So, for an investor who wants to trade $100,000, a 1% margin would mean that $1,000 needs to be deposited into the account. The remaining 99% is provided by the broker. No interest is paid directly on this borrowed amount, but if the investor does not close their position before the delivery date, it will have to be rolled over. In that case, interest may be charged depending on the investor's position (long or short) and the short-term interest rates of the underlying currencies.
Once an investor has started buying a stock on margin, the NYSE and FINRA require that a minimum amount of equity be maintained in the investor's margin account. These rules require investors to have at least 25% of the total market value of the securities they own in their margin account. This is called the maintenance margin. For market participants identified as pattern day traders, the maintenance margin requirement is a minimum of $25,000 (or 25% of the total market value of the securities, whichever is higher).
Margin calls are mechanisms put in place by your Forex broker in order to keep your used margin secure. Remember, your used margin is allocated by your broker as the collateral for funds borrowed from your broker. A margin call happens when your free margin falls to zero, and all you have left in your trading account is your used, or required margin. When this happens, your broker will automatically close all open positions at current market rates.
If it was this easy to earn money utilising robots, nobody would ever go to work. It is possible that robots can make money for a restricted time period, but they could start losing after awhile - and the money earned by the 'best Forex robot' with one position may disappear before you can claim it.

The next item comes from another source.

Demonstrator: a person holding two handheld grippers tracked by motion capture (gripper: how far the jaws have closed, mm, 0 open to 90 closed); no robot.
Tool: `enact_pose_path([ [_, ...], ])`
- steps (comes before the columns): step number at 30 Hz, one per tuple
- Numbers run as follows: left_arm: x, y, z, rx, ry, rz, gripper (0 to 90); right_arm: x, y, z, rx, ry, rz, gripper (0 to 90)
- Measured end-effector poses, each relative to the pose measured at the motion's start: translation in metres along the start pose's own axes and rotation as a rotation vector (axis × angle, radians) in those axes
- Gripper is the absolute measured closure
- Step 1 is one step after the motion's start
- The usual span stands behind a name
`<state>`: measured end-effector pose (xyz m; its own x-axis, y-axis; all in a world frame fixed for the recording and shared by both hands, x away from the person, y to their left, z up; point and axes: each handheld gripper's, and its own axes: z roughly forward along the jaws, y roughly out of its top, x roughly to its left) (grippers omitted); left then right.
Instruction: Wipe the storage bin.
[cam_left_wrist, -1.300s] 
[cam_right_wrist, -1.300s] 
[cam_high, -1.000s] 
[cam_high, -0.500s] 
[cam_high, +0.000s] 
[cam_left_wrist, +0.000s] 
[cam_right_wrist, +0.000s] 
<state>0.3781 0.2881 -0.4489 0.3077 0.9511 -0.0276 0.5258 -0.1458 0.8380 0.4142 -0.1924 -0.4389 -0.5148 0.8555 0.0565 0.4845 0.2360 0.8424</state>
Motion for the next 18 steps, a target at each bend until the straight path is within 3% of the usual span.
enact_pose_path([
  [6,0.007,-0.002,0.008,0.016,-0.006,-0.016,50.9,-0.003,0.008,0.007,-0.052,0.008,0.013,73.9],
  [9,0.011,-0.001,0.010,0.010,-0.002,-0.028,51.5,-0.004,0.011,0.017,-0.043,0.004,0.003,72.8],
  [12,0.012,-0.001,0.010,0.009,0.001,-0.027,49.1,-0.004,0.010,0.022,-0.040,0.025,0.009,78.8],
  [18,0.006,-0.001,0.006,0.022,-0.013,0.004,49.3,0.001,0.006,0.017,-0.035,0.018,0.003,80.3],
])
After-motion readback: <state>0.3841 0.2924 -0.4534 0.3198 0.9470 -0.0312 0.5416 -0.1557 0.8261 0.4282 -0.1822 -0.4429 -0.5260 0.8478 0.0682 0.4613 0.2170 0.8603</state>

In addition, the vast majority of robots are scalpers. They make just a few pips with every position they take - and they can set a considerably tight target. The chances of surviving with such a strategy are quite limited for a trader.
Let's presume that the market keeps on going against you. In this case, the broker will simply have no choice but to shut down all your losing positions. This limit is referred to as a stop out level. For example, when the stop out level is established at 5% by a broker, the trading platform will start closing your losing positions automatically if your margin level reaches 5%. It is important to note that it starts closing from the biggest losing position.
Maximum drawdown on the forex robots trading account statement, listed in the table as a percentage. Drawdown is a percentage of the account which has been lost when there was a run of losing trades. It is a measure of the largest loss that the trading account had at any given moment or period of time. The period of time in the table is since the forex robot started trading on the account. You can click this table heading to rank the table of forex robots by the drawdown to see what are the best forex robots with the least drawdowns.
Type of forex trading account the forex robot is trading on – thus telling you if the forex robot listed within the table of results has a demo trading account statement or real trading account statement. Demo forex trading accounts can give different result to real forex trading accounts because of factors such as different broker spreads and brokers slippage. Usually the liquidity on a demo account would be artificial and thus the trades will usually be executed faster, this can also mean smaller spreads on demo accounts. However, demo accounts can still give a good idea on what to expect from a forex robots performance. It is usually recommended to use a true ECN forex broker with plenty of liquidity to ensure low spreads, low slippage and thus the best possible forex robot trading conditions. This can save you trading costs and improve trading performance.